**Required action:** Every line below that contains the word "purple" must be copied.

**Input data:**

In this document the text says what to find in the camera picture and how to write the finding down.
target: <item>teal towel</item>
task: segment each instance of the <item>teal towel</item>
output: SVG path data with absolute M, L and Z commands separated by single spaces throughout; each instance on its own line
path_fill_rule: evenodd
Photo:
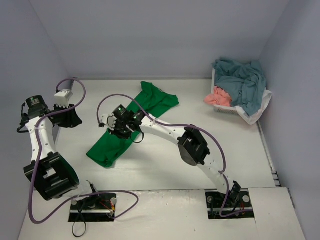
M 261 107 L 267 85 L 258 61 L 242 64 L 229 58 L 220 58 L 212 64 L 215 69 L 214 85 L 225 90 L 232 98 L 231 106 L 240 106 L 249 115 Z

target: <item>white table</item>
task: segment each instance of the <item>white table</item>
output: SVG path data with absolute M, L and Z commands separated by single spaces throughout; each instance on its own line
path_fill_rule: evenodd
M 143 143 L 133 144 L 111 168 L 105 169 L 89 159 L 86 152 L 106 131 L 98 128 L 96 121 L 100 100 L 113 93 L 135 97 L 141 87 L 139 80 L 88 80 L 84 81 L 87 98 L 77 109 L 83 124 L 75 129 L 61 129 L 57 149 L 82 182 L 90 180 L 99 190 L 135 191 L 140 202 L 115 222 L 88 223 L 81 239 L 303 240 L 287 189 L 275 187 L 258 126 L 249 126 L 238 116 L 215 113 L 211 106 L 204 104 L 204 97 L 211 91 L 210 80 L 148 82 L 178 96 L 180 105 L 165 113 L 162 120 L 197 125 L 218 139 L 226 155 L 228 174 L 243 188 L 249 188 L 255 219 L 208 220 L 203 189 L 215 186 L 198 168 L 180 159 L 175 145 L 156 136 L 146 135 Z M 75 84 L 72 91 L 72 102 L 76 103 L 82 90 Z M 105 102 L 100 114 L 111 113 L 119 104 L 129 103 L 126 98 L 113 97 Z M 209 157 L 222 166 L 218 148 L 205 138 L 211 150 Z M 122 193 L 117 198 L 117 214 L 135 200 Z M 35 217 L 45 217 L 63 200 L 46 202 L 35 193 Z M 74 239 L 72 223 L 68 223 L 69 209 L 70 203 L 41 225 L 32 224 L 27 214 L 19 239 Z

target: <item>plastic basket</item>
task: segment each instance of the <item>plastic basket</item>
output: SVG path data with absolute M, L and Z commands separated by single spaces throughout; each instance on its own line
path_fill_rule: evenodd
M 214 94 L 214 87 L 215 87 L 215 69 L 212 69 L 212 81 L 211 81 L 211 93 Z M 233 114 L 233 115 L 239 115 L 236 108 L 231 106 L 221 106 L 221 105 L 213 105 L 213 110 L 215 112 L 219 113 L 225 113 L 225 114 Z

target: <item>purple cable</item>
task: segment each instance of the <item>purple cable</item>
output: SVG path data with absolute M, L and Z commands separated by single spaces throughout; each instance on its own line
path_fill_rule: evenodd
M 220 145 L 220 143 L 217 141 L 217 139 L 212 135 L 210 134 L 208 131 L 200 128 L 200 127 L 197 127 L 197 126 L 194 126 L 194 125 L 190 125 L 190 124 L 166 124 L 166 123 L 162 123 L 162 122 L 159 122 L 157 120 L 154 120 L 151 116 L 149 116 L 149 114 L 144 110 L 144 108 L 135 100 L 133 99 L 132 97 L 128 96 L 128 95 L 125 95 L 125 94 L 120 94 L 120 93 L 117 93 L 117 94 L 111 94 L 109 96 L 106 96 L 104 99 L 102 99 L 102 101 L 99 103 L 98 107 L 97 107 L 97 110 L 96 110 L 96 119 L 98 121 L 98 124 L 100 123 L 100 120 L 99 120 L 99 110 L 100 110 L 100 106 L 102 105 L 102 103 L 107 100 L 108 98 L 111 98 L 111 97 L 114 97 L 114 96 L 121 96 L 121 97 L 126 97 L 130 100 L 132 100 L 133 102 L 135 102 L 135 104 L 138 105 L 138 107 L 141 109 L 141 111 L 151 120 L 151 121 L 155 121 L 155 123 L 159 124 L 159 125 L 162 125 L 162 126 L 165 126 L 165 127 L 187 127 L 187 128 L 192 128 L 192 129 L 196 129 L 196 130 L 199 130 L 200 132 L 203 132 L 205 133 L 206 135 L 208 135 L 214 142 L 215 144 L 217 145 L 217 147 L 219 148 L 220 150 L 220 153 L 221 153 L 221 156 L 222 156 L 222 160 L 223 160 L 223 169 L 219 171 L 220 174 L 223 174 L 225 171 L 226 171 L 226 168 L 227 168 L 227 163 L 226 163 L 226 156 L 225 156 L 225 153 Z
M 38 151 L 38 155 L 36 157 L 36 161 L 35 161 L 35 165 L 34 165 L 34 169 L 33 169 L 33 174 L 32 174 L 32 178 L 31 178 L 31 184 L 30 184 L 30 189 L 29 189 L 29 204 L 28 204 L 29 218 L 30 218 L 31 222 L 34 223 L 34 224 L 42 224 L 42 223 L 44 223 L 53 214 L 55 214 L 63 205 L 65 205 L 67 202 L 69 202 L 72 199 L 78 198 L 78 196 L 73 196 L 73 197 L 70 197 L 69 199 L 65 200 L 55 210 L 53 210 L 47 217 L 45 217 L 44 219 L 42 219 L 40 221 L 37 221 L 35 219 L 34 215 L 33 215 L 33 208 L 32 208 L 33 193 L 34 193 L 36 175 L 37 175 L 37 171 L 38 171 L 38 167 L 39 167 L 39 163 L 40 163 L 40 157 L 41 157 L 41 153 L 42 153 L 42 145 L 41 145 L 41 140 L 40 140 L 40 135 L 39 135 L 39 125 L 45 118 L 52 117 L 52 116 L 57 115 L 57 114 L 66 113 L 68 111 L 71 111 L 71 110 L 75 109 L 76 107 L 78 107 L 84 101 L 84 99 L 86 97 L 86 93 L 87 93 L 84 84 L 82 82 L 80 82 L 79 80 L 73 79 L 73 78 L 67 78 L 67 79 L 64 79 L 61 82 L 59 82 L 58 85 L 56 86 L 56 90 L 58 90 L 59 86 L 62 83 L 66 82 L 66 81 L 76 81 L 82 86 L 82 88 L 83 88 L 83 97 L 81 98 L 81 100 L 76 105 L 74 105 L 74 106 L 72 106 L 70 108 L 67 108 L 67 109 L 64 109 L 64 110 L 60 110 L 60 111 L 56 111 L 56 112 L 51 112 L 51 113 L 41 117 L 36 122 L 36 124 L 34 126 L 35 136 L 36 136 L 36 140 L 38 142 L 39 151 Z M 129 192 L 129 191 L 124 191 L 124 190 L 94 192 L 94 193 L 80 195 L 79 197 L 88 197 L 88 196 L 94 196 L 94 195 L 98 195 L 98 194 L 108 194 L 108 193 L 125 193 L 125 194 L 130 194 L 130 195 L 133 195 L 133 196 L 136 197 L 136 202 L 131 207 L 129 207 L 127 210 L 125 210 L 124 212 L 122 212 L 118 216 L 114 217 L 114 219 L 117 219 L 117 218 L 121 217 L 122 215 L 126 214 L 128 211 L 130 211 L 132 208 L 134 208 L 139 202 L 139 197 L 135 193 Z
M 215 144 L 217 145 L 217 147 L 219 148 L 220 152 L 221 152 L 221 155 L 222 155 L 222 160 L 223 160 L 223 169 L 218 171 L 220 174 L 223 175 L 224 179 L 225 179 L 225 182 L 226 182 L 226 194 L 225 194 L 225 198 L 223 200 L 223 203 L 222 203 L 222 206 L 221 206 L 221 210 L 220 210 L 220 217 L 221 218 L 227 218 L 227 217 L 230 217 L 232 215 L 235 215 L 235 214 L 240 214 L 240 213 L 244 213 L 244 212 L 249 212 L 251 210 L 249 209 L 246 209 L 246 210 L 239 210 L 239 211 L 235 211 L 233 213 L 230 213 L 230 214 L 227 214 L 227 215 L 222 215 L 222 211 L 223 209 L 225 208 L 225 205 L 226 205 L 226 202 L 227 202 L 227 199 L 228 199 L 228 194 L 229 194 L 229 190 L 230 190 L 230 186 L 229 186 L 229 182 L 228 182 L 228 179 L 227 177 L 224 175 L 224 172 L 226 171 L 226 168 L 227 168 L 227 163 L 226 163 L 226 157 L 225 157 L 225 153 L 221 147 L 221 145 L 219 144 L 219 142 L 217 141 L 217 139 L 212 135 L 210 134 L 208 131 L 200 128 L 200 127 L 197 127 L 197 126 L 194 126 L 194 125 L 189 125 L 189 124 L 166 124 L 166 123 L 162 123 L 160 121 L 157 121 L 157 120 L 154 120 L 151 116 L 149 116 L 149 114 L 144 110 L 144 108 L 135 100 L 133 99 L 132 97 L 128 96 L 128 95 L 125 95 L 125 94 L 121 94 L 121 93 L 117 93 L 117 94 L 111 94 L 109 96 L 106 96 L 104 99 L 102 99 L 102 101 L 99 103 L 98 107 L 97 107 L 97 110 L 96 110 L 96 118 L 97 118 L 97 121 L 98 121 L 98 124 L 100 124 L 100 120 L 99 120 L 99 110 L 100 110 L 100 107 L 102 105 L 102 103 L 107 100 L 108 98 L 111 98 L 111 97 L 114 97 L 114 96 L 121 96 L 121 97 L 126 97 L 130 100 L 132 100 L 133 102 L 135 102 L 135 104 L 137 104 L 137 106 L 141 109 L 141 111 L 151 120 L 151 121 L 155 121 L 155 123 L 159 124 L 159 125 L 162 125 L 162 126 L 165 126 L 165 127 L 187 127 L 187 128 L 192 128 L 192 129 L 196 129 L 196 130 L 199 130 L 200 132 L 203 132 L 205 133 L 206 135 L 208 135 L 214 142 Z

**The completed task:**
target: <item>purple cable</item>
task: segment each instance of the <item>purple cable</item>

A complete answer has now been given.